Let us start from $z=(100-x)(100+x)$, where the two factors $100-x$ and $100+x$ clearly have the same parity. First, we can observe that the only possibility that $z$ is divisible by $6$ occurs when at least one of these two factors is divisible by $6$. In fact, if any of the two factors is divisible by $3$ and not by $2$, the other factor is also not divisible by $2$, and so $z$ cannot be divisible by $6$.

Then, we can note that $100-x$ is divisible by $6$ only when $x=6j+4$ (with $j$ integer), whereas $100+x$ is divisible by $6$ only when $x=6j+2$.

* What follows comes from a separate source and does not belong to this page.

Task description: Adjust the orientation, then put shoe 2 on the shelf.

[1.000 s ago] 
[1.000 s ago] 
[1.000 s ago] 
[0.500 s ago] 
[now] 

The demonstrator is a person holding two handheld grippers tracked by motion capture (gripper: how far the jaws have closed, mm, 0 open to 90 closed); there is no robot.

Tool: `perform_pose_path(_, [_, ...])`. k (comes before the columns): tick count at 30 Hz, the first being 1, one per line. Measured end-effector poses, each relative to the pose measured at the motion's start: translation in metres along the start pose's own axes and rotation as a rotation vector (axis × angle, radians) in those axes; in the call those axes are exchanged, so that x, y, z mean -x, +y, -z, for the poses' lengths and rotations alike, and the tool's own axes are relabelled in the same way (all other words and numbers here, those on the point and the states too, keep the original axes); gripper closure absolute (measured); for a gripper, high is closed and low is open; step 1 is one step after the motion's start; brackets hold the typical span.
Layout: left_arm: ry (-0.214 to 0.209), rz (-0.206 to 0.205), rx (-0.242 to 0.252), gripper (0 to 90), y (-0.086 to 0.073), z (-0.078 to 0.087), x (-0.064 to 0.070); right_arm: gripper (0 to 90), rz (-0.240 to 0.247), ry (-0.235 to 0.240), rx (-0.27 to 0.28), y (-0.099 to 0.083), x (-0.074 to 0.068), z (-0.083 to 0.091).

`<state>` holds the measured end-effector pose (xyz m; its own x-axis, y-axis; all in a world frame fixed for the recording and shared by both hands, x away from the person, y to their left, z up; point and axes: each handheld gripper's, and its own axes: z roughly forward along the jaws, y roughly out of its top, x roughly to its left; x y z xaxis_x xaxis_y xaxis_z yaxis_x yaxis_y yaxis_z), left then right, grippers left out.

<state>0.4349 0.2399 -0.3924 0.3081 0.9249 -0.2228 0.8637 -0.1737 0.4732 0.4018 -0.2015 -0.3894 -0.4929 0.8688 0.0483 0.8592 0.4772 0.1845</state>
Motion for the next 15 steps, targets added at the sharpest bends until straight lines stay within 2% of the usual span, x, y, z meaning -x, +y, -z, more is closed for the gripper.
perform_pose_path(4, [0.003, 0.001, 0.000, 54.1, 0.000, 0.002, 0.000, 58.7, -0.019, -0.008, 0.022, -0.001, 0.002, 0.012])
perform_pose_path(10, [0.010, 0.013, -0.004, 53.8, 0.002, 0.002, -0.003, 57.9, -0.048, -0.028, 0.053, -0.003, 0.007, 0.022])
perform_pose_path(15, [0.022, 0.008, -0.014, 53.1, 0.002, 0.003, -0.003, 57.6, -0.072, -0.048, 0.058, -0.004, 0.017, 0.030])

If we limit the problem to solutions that give positive values of $z$ (although this is not specified in the OP), then $|x|$ can only assume integer values $<100$. It is not difficult to note that there are $16$ positive integers $<100$ of the form $x=6j+4$ (they are $4,10,16,22...94$) and $17$ positive integers $<100$ of the form $x=6j+2$ (they are $2,8,14,20...98$). So, there are $33$ positive integer values of $x$ that lead to a $z$ value that is divisible by $6$.

Lastly, because each of these solutions with a given positive $x$ corresponds to another symmetric solution with $-x$, we have to count other $33$ negative values of $x$. This finally leads to a total of $66$ solutions.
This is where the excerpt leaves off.